Grilly
Deep learning, well done.
GPU-accelerated neural network framework using Vulkan compute shaders. PyTorch-like API that runs on any GPU -- AMD, NVIDIA, Intel -- no CUDA dependency.
Why Grilly?
CUDA locks you into NVIDIA hardware. Grilly uses Vulkan compute shaders, which run on every major GPU vendor. Same training code, any GPU.
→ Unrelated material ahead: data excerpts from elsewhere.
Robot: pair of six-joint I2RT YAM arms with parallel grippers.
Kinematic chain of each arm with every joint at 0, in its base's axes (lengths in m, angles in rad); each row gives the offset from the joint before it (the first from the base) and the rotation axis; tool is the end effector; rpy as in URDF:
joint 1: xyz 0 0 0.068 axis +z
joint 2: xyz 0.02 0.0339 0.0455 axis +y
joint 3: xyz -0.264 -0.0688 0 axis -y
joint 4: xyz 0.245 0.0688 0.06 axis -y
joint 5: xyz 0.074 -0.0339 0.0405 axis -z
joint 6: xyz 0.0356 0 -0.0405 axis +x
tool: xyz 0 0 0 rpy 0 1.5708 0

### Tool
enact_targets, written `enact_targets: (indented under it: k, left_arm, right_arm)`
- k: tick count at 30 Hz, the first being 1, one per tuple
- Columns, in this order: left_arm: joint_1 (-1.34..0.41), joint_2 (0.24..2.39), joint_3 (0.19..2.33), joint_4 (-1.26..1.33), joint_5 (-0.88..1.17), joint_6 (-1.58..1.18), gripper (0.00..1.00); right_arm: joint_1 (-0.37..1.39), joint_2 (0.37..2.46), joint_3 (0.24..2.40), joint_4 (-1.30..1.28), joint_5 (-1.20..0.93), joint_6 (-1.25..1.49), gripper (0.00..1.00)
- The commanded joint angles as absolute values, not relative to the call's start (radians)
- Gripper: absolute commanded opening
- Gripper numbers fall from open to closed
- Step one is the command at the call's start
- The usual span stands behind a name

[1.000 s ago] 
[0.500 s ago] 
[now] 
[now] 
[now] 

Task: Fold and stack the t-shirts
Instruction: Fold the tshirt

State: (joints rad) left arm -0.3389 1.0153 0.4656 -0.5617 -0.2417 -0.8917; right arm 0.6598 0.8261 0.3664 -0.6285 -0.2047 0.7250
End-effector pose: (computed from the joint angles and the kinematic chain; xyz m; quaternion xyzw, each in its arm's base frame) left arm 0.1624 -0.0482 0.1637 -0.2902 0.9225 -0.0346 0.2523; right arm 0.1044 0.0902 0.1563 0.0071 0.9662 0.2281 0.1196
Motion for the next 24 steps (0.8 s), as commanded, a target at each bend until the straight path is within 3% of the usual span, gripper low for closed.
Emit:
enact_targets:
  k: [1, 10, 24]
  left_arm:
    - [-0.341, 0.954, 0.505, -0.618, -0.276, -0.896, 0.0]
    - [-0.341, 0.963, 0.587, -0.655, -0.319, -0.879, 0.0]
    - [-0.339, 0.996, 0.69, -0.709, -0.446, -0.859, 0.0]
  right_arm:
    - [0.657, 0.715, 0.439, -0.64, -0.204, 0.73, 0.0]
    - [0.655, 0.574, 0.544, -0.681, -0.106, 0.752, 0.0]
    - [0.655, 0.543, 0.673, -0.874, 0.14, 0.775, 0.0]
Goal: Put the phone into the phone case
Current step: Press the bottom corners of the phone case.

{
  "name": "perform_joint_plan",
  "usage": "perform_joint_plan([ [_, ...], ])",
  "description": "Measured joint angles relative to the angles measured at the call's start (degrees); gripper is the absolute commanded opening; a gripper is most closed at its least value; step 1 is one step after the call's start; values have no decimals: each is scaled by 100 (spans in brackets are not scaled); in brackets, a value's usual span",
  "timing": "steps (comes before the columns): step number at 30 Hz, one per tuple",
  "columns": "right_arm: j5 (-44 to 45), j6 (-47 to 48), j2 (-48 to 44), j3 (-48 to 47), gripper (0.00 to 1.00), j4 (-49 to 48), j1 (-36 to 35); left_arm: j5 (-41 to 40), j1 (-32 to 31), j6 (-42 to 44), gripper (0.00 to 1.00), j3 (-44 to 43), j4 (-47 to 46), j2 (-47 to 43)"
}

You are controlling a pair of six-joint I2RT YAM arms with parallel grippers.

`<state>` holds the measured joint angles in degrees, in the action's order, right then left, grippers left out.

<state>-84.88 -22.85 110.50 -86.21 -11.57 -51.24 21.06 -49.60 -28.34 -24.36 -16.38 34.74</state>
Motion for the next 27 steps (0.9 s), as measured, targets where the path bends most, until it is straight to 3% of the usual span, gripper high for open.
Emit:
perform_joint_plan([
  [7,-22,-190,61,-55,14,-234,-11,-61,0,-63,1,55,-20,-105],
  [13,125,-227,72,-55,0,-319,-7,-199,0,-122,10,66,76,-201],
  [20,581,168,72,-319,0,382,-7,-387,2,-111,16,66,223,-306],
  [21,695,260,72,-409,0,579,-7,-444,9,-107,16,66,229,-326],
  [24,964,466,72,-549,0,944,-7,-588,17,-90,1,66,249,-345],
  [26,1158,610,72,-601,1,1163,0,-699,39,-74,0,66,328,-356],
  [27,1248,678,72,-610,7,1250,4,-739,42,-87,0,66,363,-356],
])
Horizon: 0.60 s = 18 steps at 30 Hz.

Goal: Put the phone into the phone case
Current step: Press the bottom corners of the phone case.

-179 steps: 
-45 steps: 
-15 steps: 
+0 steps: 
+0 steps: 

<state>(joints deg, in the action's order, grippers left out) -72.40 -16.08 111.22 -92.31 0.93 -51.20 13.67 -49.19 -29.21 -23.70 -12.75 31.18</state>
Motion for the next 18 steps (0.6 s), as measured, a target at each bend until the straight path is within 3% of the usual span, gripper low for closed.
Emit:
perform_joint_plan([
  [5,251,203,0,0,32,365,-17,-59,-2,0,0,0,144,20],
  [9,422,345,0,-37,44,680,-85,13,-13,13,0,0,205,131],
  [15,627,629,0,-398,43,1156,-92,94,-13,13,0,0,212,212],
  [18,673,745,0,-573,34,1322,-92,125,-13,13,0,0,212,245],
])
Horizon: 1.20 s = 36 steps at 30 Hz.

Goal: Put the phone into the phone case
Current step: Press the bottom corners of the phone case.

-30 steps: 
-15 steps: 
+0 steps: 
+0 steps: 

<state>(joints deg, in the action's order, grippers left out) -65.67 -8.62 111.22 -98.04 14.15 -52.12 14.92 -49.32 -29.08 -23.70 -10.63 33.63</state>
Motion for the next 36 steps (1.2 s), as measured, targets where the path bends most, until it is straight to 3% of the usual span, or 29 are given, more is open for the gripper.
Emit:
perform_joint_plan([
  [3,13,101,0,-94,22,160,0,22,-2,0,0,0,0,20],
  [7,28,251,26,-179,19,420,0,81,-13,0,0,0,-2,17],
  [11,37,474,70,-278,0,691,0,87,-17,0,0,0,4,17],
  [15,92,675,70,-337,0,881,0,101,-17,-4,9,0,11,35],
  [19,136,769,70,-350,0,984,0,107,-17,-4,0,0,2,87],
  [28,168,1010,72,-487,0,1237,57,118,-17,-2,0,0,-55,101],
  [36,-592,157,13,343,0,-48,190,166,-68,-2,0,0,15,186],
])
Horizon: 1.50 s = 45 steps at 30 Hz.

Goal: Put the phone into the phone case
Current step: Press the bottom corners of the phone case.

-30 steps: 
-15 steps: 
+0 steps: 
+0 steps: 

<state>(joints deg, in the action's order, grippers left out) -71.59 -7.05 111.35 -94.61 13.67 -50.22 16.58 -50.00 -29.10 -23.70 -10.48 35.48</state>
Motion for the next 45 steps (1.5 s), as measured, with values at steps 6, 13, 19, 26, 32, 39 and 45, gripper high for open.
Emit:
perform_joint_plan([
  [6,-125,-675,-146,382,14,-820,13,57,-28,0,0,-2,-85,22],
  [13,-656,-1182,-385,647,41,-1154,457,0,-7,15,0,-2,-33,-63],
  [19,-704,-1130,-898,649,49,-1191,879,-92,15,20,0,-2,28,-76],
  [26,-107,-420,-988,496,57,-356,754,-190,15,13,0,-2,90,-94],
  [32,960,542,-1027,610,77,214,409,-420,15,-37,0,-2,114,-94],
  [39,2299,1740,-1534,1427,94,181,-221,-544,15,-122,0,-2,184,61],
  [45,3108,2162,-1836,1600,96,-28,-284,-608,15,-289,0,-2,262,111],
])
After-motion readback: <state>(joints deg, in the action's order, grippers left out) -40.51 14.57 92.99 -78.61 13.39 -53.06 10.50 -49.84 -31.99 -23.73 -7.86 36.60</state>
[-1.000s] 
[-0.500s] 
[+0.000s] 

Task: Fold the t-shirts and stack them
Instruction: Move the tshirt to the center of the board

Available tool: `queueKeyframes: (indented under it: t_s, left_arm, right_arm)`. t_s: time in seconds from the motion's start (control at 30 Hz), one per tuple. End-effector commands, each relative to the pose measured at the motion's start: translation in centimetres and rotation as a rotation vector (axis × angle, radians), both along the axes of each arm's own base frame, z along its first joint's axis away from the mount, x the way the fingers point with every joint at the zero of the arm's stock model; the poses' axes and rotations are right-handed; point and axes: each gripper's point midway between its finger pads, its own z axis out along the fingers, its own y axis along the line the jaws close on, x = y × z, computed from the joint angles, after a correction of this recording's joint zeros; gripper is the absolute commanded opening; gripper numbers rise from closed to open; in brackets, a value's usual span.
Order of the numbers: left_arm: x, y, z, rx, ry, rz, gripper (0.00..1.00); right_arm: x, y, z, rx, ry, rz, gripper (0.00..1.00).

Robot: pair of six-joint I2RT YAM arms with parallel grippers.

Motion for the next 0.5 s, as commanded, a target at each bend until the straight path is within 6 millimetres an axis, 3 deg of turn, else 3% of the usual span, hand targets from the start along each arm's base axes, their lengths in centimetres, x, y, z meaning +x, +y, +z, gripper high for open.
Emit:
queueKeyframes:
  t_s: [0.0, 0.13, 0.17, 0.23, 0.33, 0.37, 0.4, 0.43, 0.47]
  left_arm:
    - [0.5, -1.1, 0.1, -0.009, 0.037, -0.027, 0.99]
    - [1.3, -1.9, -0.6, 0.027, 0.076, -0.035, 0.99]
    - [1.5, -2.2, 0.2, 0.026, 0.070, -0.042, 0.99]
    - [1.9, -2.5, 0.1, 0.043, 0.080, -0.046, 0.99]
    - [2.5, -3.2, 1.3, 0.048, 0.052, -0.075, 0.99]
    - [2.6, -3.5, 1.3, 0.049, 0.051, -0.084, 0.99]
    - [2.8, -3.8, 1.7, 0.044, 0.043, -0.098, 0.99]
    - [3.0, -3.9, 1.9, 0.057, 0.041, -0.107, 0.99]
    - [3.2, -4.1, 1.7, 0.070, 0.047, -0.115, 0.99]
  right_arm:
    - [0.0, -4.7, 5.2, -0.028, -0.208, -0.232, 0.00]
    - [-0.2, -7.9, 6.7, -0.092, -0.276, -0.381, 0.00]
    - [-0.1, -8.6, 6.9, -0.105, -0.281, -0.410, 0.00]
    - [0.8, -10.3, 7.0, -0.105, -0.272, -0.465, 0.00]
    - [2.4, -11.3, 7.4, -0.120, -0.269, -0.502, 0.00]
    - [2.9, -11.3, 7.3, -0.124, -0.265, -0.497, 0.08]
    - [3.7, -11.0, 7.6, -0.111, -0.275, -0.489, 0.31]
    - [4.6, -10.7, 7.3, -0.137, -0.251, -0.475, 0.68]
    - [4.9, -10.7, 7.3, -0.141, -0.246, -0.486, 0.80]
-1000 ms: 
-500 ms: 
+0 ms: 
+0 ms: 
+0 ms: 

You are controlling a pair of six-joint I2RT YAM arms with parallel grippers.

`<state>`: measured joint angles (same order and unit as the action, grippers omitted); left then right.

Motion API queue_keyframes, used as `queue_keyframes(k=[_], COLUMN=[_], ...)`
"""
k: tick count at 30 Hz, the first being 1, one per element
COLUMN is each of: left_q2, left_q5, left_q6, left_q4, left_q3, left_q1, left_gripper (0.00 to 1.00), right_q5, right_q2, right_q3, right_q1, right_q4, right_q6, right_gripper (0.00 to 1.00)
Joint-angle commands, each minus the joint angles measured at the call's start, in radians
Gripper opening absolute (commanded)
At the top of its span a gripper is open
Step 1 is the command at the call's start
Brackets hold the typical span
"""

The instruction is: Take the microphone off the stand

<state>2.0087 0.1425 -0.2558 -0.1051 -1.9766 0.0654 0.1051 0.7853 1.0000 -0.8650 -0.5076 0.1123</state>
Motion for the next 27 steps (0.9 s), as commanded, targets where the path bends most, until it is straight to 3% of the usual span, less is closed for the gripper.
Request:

| PyTorch (CUDA) | Grilly (Vulkan) | |
|---|---|---|
| AMD GPUs | ROCm (Linux data center only) | Full support |
| NVIDIA GPUs | Full support | Full support |
| Intel Arc | No | Full support |
| Windows consumer GPUs | NVIDIA only | All vendors |
At a Glance
- 194 GLSL compute shaders compiled to SPIR-V
- 1,820 tests passing
- C++ backend (
grilly_core) with pybind11 bindings -- zero CPU-GPU ping-pong - PyTorch-like API:
nn.Module,nn.Linear,F.relu,AdamW - Autograd engine with
Variable, reverse-mode autodiff, full operator overloading - JIT compilation via
@grilly.jitfor fused GPU dispatch - AMP with
autocast()andGradScaler
Quick Install
pip install grilly
For GPU acceleration, build the C++ backend:
git clone https://github.com/grillcheese-ai/grilly.git
cd grilly
pip install -e ".[dev]"
cmake -B build -DPYBIND11_FINDPYTHON=ON
cmake --build build --config Release
See Installation for full details.
Quick Example
import numpy as np
from grilly import nn
from grilly.optim import AdamW
model = nn.Sequential(
nn.Linear(784, 256),
nn.ReLU(),
nn.Linear(256, 10),
)
optimizer = AdamW(model.parameters(), lr=1e-3)
loss_fn = nn.CrossEntropyLoss()
x = np.random.randn(32, 784).astype(np.float32)
targets = np.random.randint(0, 10, (32,))
logits = model(x)
loss = loss_fn(logits, targets)
grad = loss_fn.backward(np.ones_like(loss), logits, targets)
model.zero_grad()
model.backward(grad)
optimizer.step()
Architecture
Python (nn.Module) --> C++ Bridge (grilly_core) --> Vulkan Compute Shaders
nn/ modules pybind11 bindings 194 SPIR-V shaders
functional/ ops VMA persistent mapping AMD / NVIDIA / Intel
optim/ BufferPool allocation No CUDA needed
grilly/
├── backend/ # Vulkan GPU dispatch, autograd core, JIT, AMP
├── cpp/ # C++ pybind11 extension (grilly_core)
├── nn/ # nn.Module layers, SNN, multimodal, LoRA, autograd
├── functional/ # Stateless F.* API (mirrors torch.nn.functional)
├── optim/ # Optimizers and LR schedulers
├── utils/ # DataLoader, VulkanTensor, HuggingFaceBridge
├── shaders/ # 194 GLSL compute shaders + compiled SPIR-V
├── experimental/ # VSA, MoE routing, temporal reasoning
└── tests/ # 1,820 tests
Ecosystem
| Package | Description |
|---|---|
| optimum-grilly | HuggingFace Optimum backend -- from_pretrained to Vulkan inference |
| CubeMind | Neuro-vector-symbolic reasoning powered by grilly |
License
MIT -- see LICENSE.